===== Data segment

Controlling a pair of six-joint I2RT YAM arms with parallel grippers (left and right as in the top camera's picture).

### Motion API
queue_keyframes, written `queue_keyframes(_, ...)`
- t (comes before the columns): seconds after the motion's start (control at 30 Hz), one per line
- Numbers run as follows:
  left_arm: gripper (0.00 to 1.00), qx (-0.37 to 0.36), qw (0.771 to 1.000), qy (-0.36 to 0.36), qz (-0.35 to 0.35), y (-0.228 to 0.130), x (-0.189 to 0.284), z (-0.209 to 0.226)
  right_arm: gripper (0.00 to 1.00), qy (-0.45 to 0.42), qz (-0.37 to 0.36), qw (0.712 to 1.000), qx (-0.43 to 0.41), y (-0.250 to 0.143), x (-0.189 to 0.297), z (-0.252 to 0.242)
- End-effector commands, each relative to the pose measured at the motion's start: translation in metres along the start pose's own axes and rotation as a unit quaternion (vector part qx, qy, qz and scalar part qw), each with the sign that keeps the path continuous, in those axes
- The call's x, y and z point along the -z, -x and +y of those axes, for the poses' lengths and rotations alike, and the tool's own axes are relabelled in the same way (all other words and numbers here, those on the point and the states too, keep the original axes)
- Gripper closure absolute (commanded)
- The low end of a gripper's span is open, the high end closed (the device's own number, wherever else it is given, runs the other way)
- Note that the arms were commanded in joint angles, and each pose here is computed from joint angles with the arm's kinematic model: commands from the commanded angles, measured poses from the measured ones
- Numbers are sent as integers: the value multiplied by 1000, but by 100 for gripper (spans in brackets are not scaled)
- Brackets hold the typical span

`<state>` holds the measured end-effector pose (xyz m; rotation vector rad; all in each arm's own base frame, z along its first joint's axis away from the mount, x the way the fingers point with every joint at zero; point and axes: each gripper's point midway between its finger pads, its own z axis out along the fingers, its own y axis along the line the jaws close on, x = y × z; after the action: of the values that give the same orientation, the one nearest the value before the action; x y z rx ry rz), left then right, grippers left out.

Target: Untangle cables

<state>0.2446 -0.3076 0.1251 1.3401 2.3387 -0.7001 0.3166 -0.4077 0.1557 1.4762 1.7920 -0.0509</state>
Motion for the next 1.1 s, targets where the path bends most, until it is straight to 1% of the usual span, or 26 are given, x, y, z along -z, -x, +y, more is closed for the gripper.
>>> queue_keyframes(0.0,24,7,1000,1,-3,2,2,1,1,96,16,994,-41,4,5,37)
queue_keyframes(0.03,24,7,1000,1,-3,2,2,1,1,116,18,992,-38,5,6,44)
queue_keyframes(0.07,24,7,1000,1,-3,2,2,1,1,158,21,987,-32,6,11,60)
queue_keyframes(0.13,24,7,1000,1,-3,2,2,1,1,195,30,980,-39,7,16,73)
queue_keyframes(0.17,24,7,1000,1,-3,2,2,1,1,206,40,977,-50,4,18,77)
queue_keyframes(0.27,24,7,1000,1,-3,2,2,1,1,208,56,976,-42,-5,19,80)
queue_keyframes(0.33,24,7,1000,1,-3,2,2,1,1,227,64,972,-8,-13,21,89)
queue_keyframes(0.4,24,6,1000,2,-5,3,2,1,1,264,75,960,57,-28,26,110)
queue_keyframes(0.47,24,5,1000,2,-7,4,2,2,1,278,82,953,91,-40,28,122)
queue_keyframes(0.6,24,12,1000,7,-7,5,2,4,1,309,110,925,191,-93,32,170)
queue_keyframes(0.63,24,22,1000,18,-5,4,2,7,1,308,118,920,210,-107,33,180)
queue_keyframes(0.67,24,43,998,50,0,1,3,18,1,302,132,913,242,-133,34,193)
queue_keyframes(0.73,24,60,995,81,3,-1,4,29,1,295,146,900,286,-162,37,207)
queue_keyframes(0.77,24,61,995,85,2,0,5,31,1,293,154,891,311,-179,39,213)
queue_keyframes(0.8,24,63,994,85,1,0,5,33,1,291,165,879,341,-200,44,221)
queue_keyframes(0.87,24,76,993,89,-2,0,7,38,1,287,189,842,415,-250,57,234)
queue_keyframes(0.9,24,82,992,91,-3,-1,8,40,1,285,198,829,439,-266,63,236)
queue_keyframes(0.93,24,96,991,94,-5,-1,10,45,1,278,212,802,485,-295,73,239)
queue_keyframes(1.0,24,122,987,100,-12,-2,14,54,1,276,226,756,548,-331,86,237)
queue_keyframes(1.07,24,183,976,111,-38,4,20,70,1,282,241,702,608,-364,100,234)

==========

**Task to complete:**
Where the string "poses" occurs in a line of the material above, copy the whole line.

**Output below:**
- The call's x, y and z point along the -z, -x and +y of those axes, for the poses' lengths and rotations alike, and the tool's own axes are relabelled in the same way (all other words and numbers here, those on the point and the states too, keep the original axes)
- Note that the arms were commanded in joint angles, and each pose here is computed from joint angles with the arm's kinematic model: commands from the commanded angles, measured poses from the measured ones

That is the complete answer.